Speaking of multiple cards, how well does rendering speed scale across multiple GPUs in Redshift? Are there diminishing returns as more cards are added? We are putting Redshift 2.6.11 to the test, looking at scaling from one to four video cards in a single workstation.
To see how increasing the number of video cards in a system affects performance in Redshift, we ran the benchmark included in the demo version of Redshift 2.6.11 with 1, 2, 3, and 4 NVIDIA GeForce GTX 1080 Ti video cards. This benchmark uses all available GPUs to render a single, still image. For animations, there are also methods to assign a different frame to each video card – which may be more efficient in some situations, but is outside the scope of the benchmarking tool Redshift provides.
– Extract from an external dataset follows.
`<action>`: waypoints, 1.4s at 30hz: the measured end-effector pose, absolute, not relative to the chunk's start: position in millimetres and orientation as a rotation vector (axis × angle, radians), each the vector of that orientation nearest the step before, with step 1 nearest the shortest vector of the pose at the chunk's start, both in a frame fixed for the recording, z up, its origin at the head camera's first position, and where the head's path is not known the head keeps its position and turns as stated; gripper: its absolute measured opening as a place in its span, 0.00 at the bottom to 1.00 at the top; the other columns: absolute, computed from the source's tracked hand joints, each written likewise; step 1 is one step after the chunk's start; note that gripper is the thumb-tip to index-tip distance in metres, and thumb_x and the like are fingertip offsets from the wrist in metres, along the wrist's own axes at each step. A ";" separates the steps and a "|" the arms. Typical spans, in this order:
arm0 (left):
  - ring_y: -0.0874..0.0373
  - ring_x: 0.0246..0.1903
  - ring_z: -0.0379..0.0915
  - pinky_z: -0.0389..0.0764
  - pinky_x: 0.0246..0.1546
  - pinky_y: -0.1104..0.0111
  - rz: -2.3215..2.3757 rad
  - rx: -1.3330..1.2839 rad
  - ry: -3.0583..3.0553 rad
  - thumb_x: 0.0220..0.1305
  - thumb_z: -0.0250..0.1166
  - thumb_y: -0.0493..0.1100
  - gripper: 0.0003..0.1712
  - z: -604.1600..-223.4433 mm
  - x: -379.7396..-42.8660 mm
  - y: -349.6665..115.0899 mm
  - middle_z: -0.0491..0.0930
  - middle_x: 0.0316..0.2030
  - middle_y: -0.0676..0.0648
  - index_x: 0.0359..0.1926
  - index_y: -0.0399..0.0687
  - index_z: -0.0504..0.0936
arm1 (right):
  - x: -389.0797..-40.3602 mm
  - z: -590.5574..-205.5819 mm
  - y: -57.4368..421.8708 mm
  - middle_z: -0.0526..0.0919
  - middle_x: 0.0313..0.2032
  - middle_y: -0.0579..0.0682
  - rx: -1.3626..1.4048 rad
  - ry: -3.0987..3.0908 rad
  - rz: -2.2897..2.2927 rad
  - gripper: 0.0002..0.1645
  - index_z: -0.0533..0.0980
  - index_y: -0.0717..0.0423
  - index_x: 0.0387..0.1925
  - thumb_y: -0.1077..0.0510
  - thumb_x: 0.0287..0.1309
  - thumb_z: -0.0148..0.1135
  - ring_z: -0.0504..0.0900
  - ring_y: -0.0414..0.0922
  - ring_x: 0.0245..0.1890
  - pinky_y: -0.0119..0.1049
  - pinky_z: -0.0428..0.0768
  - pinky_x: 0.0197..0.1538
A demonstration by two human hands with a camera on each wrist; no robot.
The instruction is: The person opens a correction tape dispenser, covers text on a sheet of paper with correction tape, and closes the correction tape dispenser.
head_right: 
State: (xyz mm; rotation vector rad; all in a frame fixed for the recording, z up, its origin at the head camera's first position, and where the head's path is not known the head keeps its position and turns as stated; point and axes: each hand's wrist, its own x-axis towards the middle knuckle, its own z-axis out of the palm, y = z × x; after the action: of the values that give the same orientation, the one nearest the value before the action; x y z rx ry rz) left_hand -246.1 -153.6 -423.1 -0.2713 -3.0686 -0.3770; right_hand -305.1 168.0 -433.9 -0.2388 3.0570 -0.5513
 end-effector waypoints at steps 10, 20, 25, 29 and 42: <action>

On the hardware side, we wanted to use a high clock speed processor so that the video cards could really shine. We also needed a platform that would support as many video cards as possible in a large tower workstation. Given that combination of goals, the configuration which made the most sense was Intel's Xeon W – specifically, the W-2125 processor on a Gigabyte MW51-HP0 board. That provided the right PCI-Express slot layout for up to four GPUs, and the Xeon W-2125 runs fast: 4.0GHz base and up to 4.5GHz turbo.
If you would like full details on the hardware configuration we tested on, just click here to expand a detailed list.
|CPU:||Intel Xeon W-2125 4.0GHz (4.5GHz Turbo) 4 Core|
|RAM:||8x Kingston DDR4-2666 32GB ECC Reg (256GB total)|
|GPU:||1 – 4 x NVIDIA GeForce GTX 1080 Ti 11GB|
|Hard Drive:||Samsung 960 Pro 1TB M.2 PCI-E x4 NVMe SSD|
|OS:||Windows 10 Pro 64-bit|
|PSU:||EVGA SuperNova 1600W P2|
|Software:||Redshift 2.6.11 Demo Benchmark (Age of Vultures scene)|
Here are the Redshift 2.6.11 benchmark render times with 1, 2, 3, and 4 of the GeForce GTX 1080 Ti 11GB graphics card:
Or another way to look at it, here is how adding video cards increased rendering performance – shown as a percentage compared to the speed of a single card:
As demonstrated above, video card performance in Redshift scales very well as additional cards are added. It isn't quite perfect, or linear, scaling – there is some level of diminishing returns – but it is still more than enough to justify their use in multi-GPU workstations.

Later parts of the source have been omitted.